Optionally, in another possible implementation manner, taking a digital twin system of the parking lot as an example, the digital twin system can monitor the number of vehicles in the parking lot, the occupation condition of the parking spaces and the state of the parking lot equipment in real time, so as to realize comprehensive monitoring and management of the parking lot. The digital twin system comprises five functional modules of parking space navigation and guidance, payment settlement, reservation and prediction, safety monitoring and alarm, data analysis and decision support. The parking space navigation and guidance can provide a parking space navigation function, display real-time parking space information to users, help them to quickly find available parking spaces, and provide vehicle navigation guidance. The reservation and prediction can be based on historical data and real-time data to predict and analyze the parking demand, help users reserve parking spaces, reduce the time for searching the parking spaces and plan parking lot resources in advance. The automatic calculation and the online payment of the parking fee are supported by the payment and the settlement, and a user can settle the parking fee through the system, so that a convenient payment mode is provided, and the manual operation in the parking process is reduced. The safety monitoring and the alarm are mainly combined with the monitoring camera and the sensor technology, so that the safety monitoring of the parking lot is realized, and when abnormal conditions (such as invasion, fire disaster and the like) occur, the system can send out the alarm and notify related personnel. The data analysis and decision support helps the manager to make data-driven decisions by collecting and analyzing the data of the parking lot, optimizes the layout of the parking space, and improves the parking efficiency and the user satisfaction. At this time, the two batches of uploaded data to be processed are respectively (sensor, temperature sensor), (monitoring video and monitoring area) after being classified by the labels, and the data can be confirmed to be uploaded to the safety monitoring and alarming function module through the association relation between the labels and the function module.
In this embodiment, by accessing the data with the determined data type into the functional module in the digital twin system, it can be ensured that the digital twin system can accurately simulate the system running state in the real world, and provide reliable support for the decision maker.
With reference to fig. 4, fig. 4 is a schematic structural diagram of a tag-based data processing device of a hardware running environment according to an embodiment of the present invention.
As shown in fig. 4, the tag-based data processing apparatus may include: a processor 1001, such as a central processing unit (Central Processing Unit, CPU), a communication bus 1002, a user interface 1003, a network interface 1004, a memory 1005. Wherein the communication bus 1002 is used to enable connected communication between these components. The user interface 1003 may include a Display, an input unit such as a Keyboard (Keyboard), and the optional user interface 1003 may further include a standard wired interface, a wireless interface. The network interface 1004 may optionally include a standard wired interface, a WIreless interface (e.g., a WIreless-FIdelity (WI-FI) interface). The Memory 1005 may be a high-speed random access Memory (Random Access Memory, RAM) Memory or a stable nonvolatile Memory (NVM), such as a disk Memory. The memory 1005 may also optionally be a storage device separate from the processor 1001 described above.
It will be appreciated by those skilled in the art that the structure shown in fig. 4 does not constitute a limitation of the tag-based data processing apparatus, and may include more or fewer components than shown, or certain components may be combined, or a different arrangement of components.
As shown in fig. 4, an operating system, a data storage module, a network communication module, a user interface module, and a tag-based data processing program may be included in the memory 1005 as one type of storage medium.

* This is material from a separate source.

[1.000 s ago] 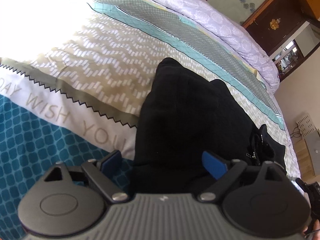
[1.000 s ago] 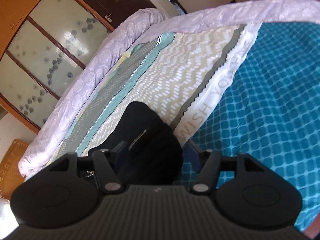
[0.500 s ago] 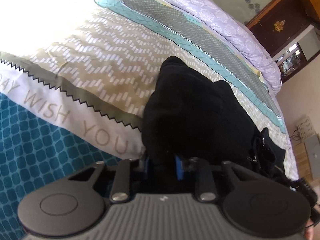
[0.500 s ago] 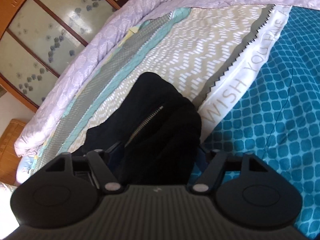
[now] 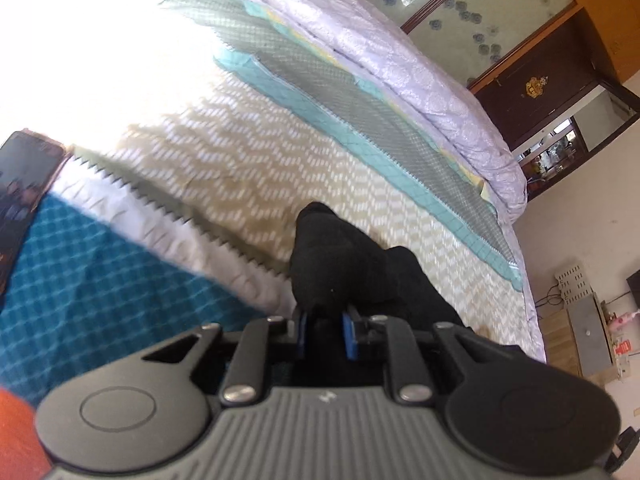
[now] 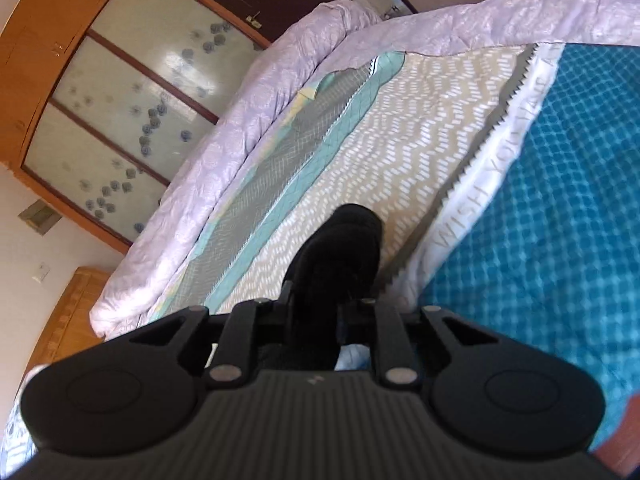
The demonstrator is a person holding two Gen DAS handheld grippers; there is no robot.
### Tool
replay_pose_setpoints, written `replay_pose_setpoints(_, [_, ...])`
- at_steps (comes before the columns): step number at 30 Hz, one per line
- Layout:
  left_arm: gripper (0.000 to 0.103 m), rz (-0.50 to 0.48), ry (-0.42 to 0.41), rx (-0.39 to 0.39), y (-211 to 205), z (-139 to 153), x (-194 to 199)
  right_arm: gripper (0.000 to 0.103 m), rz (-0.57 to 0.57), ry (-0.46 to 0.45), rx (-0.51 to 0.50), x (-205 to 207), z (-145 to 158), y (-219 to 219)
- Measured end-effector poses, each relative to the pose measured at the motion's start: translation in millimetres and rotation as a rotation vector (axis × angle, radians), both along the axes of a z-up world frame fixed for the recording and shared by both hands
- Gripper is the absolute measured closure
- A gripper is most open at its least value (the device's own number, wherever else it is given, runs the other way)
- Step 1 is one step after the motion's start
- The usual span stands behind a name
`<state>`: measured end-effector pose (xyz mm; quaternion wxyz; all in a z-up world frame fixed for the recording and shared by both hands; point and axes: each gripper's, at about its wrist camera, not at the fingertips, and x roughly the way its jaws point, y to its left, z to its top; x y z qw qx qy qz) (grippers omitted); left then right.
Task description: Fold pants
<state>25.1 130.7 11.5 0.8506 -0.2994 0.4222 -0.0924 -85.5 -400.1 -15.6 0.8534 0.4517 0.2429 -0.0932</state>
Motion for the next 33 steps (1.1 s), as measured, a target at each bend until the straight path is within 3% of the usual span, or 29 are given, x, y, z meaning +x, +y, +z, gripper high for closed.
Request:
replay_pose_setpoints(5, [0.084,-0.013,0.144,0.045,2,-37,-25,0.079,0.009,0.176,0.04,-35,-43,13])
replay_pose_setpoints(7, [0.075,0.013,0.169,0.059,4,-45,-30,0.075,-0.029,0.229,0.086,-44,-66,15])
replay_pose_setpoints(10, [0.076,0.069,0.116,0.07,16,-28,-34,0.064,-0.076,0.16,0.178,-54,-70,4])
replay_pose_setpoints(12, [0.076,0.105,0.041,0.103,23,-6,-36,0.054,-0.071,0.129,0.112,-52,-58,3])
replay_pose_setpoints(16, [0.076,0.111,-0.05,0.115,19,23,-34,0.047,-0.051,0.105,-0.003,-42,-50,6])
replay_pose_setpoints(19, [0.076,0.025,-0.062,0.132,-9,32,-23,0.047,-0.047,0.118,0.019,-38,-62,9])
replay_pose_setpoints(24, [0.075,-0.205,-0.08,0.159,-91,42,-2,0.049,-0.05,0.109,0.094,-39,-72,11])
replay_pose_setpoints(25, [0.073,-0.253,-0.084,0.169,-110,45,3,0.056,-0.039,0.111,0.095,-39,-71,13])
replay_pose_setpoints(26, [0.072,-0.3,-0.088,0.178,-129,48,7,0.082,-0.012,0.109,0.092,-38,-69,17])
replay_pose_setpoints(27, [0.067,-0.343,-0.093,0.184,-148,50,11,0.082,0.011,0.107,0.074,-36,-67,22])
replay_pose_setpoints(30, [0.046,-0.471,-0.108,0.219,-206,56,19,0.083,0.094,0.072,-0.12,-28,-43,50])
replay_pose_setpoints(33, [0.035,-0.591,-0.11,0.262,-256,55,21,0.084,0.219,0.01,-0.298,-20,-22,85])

In the tag-based data processing device shown in fig. 4, the network interface 1004 is mainly used for data communication with other devices; the user interface 1003 is mainly used for data interaction with a user; the processor 1001, the memory 1005 in the tag-based data processing apparatus of the present invention may be provided in a tag-based data processing apparatus which calls a tag-based data processing program stored in the memory 1005 through the processor 1001 and performs the steps of:
acquiring a data source, a data attribute and an uploading time stamp of data to be processed;
determining a label level to which the data to be processed belongs based on a preset label system according to the data source;
Determining a target sub-tag corresponding to the data to be processed under the tag level according to the data attribute and the data characteristic corresponding to the uploading time stamp;
and determining the data type of the data to be processed in the digital twin system based on the target sub-tag.

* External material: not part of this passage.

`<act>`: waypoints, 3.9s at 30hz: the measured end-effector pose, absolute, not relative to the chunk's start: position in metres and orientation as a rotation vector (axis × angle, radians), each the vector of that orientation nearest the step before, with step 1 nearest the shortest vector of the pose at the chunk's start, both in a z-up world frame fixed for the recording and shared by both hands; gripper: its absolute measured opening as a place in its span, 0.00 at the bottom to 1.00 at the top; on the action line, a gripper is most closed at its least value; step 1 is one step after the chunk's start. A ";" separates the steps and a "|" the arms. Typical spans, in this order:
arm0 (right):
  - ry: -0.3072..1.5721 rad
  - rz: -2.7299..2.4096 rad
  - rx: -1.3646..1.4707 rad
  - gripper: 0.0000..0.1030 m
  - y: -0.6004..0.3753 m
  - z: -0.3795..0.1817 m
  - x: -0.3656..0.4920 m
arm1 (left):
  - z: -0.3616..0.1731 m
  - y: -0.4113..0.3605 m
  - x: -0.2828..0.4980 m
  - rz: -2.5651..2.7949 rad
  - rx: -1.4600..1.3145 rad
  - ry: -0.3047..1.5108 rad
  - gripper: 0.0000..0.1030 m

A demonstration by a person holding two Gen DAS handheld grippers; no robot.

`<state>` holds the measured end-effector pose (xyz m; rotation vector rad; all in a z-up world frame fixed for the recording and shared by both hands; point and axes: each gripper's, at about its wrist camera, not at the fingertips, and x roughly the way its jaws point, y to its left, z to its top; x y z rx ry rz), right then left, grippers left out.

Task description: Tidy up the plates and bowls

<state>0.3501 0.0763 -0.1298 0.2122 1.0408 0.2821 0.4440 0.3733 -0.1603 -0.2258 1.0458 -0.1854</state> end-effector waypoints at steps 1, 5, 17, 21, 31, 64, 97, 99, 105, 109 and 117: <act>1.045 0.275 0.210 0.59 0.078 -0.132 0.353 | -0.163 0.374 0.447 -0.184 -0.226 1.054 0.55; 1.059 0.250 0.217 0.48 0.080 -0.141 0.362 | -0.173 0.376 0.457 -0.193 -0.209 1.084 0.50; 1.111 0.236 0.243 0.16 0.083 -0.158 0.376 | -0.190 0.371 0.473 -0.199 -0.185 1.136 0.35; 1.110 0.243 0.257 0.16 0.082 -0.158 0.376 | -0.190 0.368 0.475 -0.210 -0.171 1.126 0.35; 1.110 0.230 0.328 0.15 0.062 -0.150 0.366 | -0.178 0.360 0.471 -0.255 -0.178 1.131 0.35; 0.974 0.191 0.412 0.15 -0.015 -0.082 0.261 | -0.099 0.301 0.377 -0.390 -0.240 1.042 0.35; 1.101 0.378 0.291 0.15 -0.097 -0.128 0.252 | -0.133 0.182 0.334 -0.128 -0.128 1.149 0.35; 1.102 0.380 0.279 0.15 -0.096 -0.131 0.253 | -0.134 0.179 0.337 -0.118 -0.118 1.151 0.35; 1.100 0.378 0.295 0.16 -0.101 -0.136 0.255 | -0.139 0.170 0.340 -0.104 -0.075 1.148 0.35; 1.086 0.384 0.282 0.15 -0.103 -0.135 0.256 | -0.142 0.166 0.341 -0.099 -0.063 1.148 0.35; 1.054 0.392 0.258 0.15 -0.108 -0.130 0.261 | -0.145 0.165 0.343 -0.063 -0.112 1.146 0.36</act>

Further, the tag-based data processing apparatus calls the tag-based data processing program stored in the memory 1005 through the processor 1001, and performs the following steps:
acquiring a data source of the digital twin system and data processing logic of each functional module;
setting a tag rule according to the data source and the data processing logic;
and creating the preset tag system of the digital twin system according to the tag rule and the data source.
Further, the tag-based data processing apparatus calls the tag-based data processing program stored in the memory 1005 through the processor 1001, and performs the following steps:
creating a corresponding label hierarchical topological structure according to the preset label system;
constructing a hierarchical multi-label classification model based on the label hierarchical topology structure;
extracting data source characteristics of the data to be processed according to the data source;
And predicting the label level to which the data to be processed belongs according to the data source characteristics based on the level multi-label classification model.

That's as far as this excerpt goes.